Luke is also reputed to be the founder of Christian iconography. Christian oral tradition also states that Luke was the first icon writer, i.e., icon painter (the first written record of this is from the 8th century). He is said to have written (painted) icons of the most Holy Theotokos (the Virgin Mary holding the Christ Child), not just one, but three, including the Hodegetria image (Hodegetria is Greek for she who shows the way) in Constantinople and Icons of the Holy Apostles Peter and Paul. Again Luke had spent a considerable amount of time with the subjects of these icons, and he knew their faces well.
Saint Luke’s earthly life ended at the age of 84 when he suffered martyrdom. He was martyred by Hellenistic idolaters who tortured him and hanged him on an olive tree in the town of Thebes (in Beothia in Greece).
Luke’s miracle-working relics, among others, were translated from Thebes to the Church of the Holy Apostles in Constantinople during the 4th-century, under the reign of Emperor Constantius (AD 357), the son of Constantine the Great.

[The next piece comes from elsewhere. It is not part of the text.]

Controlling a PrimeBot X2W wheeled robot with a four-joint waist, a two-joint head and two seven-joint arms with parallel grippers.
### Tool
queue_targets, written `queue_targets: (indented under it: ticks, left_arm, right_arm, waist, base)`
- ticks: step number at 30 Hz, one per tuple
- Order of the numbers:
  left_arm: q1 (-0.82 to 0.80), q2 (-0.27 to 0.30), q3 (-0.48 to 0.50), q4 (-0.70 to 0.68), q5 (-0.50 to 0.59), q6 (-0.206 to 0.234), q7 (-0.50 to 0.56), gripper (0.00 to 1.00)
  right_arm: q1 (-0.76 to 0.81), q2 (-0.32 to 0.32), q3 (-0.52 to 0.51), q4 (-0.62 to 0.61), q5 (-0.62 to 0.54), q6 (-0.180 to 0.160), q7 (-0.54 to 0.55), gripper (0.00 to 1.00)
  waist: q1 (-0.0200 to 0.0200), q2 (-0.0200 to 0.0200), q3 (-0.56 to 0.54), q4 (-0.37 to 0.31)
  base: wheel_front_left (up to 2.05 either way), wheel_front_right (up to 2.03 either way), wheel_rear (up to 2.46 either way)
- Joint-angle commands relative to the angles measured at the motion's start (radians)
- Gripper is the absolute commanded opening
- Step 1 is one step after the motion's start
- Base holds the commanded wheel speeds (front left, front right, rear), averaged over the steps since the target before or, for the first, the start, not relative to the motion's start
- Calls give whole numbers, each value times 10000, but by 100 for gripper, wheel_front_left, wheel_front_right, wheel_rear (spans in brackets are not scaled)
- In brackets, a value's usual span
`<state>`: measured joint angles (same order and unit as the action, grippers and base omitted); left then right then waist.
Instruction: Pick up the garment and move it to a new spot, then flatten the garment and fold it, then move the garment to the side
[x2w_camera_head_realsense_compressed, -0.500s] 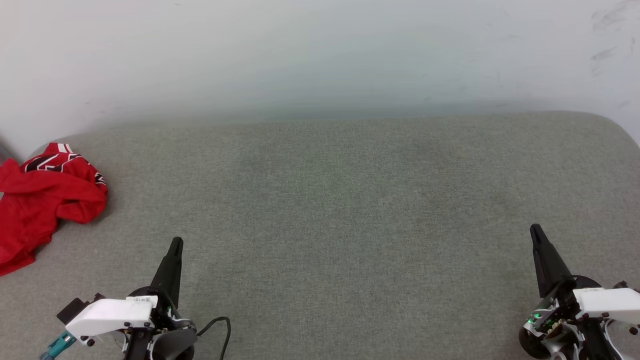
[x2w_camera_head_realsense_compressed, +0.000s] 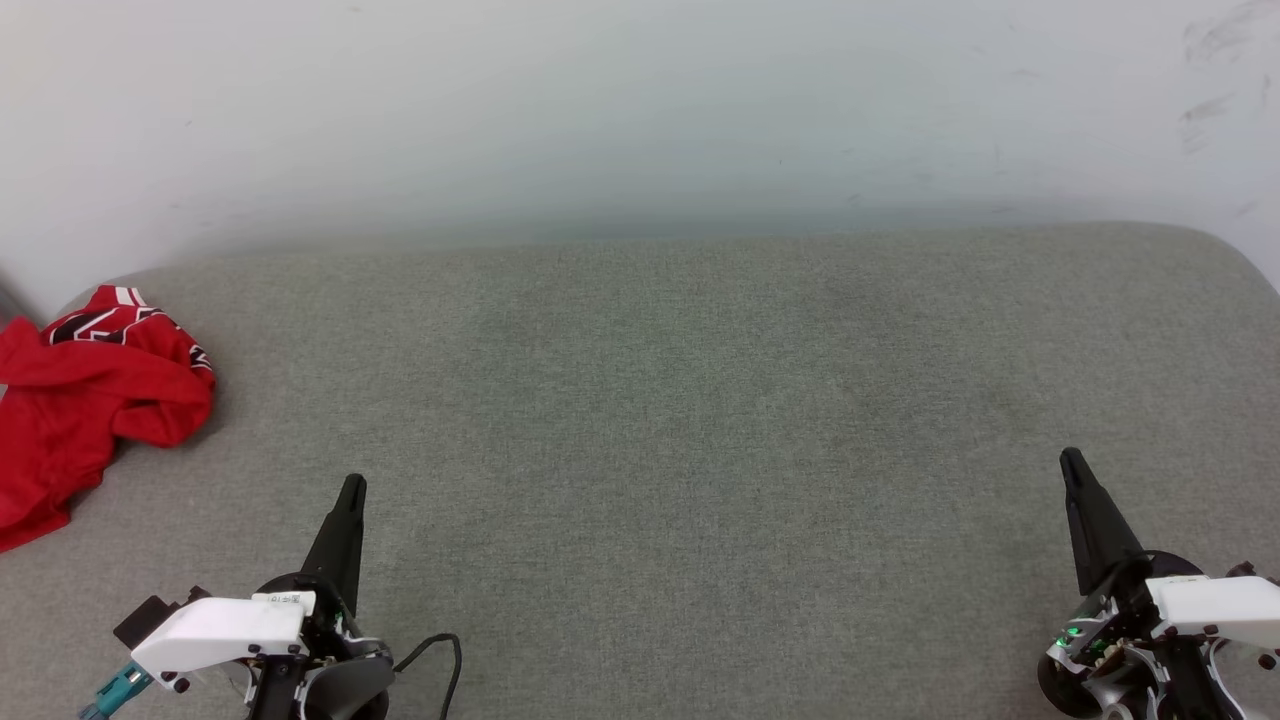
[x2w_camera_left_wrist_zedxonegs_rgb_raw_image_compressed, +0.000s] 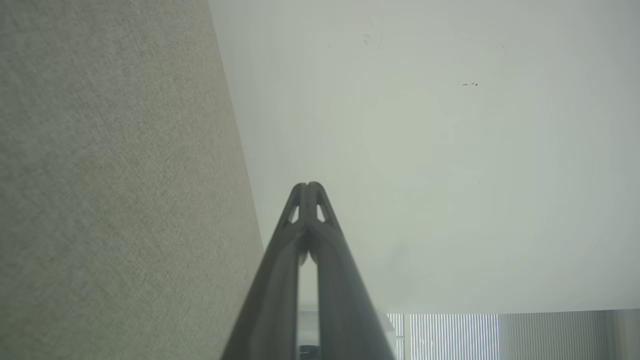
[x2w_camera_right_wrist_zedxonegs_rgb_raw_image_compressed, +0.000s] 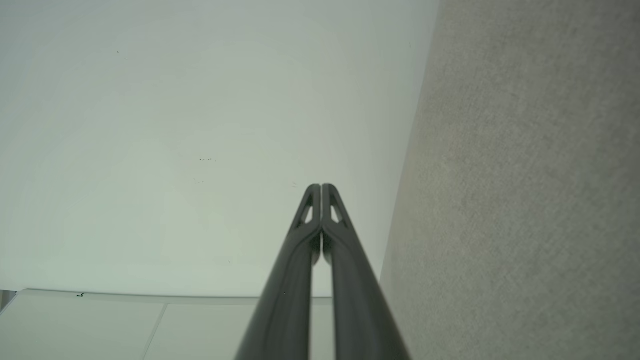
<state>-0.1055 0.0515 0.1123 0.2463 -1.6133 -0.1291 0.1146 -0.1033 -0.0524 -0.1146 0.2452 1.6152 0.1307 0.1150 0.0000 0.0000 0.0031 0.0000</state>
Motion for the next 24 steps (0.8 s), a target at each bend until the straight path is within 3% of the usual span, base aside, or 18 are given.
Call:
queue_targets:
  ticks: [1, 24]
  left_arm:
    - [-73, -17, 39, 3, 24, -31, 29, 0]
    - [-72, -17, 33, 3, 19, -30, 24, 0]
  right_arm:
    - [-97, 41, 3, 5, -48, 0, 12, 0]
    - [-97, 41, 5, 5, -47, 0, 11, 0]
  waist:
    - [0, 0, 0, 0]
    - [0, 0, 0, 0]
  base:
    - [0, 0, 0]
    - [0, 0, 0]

In AD 1204, the Crusaders of the Forth Crusade stole Luke’s relics from Constantinople and transported them to Padova in Italy and placed them in the Catholic church of Santa Justina at the center of the city where they are presumably (mostly) still present.
Early Christian illustrations of the four evangelists depict them as “the four living creatures” (the cherubim) which are described as being around the throne of God in Heaven (Ezekiel 1:2-10 & Revelations 4:7-9). Saint Luke is symbolized as a winged ox or bull, (along with Matthew who is shown as a winged man or angel, Mark, who is shown as a winged lion, and John who is shown as an eagle).